### Task brief
Reproduce the listing that follows, unchanged and complete.

### Data block

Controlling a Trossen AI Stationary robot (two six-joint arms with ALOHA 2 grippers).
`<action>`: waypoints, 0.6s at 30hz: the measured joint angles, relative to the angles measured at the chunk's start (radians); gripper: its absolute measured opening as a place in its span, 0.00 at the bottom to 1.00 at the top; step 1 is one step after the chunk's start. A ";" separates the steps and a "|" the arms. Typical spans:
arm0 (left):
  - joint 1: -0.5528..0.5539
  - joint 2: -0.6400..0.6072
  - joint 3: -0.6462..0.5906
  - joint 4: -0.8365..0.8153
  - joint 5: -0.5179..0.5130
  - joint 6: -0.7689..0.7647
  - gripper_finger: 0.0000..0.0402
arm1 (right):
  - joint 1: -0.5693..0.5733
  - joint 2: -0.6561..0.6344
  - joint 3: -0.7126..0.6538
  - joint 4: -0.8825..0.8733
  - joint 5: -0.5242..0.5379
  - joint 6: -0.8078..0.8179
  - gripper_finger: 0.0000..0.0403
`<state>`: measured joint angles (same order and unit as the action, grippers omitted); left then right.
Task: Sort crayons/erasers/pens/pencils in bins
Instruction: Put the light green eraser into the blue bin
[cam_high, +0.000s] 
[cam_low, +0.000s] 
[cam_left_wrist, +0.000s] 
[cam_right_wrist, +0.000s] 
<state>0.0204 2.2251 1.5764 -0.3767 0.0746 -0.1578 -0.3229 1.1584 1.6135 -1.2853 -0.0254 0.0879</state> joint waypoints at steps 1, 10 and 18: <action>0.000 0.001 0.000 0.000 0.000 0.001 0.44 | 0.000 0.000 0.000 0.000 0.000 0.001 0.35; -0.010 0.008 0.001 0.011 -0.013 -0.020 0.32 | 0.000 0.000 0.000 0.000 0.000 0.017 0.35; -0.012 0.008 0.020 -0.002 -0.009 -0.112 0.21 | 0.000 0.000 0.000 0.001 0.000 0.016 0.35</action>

### Answer to this problem
Controlling a Trossen AI Stationary robot (two six-joint arms with ALOHA 2 grippers).
`<action>`: waypoints, 0.6s at 30hz: the measured joint angles, relative to the angles measured at the chunk's start (radians); gripper: its absolute measured opening as a place in its span, 0.00 at the bottom to 1.00 at the top; step 1 is one step after the chunk's start. A ";" separates the steps and a "|" the arms. Typical spans:
arm0 (left):
  - joint 1: -0.5528..0.5539
  - joint 2: -0.6400..0.6072
  - joint 3: -0.6462..0.5906
  - joint 4: -0.8365..0.8153
  - joint 5: -0.5179..0.5130
  - joint 6: -0.7689..0.7647
  - gripper_finger: 0.0000..0.0402
arm1 (right):
  - joint 1: -0.5693..0.5733
  - joint 2: -0.6561..0.6344
  - joint 3: -0.7126..0.6538
  - joint 4: -0.8825..0.8733
  - joint 5: -0.5242..0.5379
  - joint 6: -0.8078..0.8179
  - gripper_finger: 0.0000..0.0403
`<state>`: measured joint angles (same order and unit as the action, grippers omitted); left then right.
Task: Sort crayons/erasers/pens/pencils in bins
Instruction: Put the light green eraser into the blue bin
[cam_high, +0.000s] 
[cam_low, +0.000s] 
[cam_left_wrist, +0.000s] 
[cam_right_wrist, +0.000s] 
<state>0.0204 2.2251 1.5764 -0.3767 0.0746 -0.1578 -0.3229 1.1584 1.6135 -1.2853 -0.0254 0.0879</state> joint waypoints at steps 1, 10 and 18: <action>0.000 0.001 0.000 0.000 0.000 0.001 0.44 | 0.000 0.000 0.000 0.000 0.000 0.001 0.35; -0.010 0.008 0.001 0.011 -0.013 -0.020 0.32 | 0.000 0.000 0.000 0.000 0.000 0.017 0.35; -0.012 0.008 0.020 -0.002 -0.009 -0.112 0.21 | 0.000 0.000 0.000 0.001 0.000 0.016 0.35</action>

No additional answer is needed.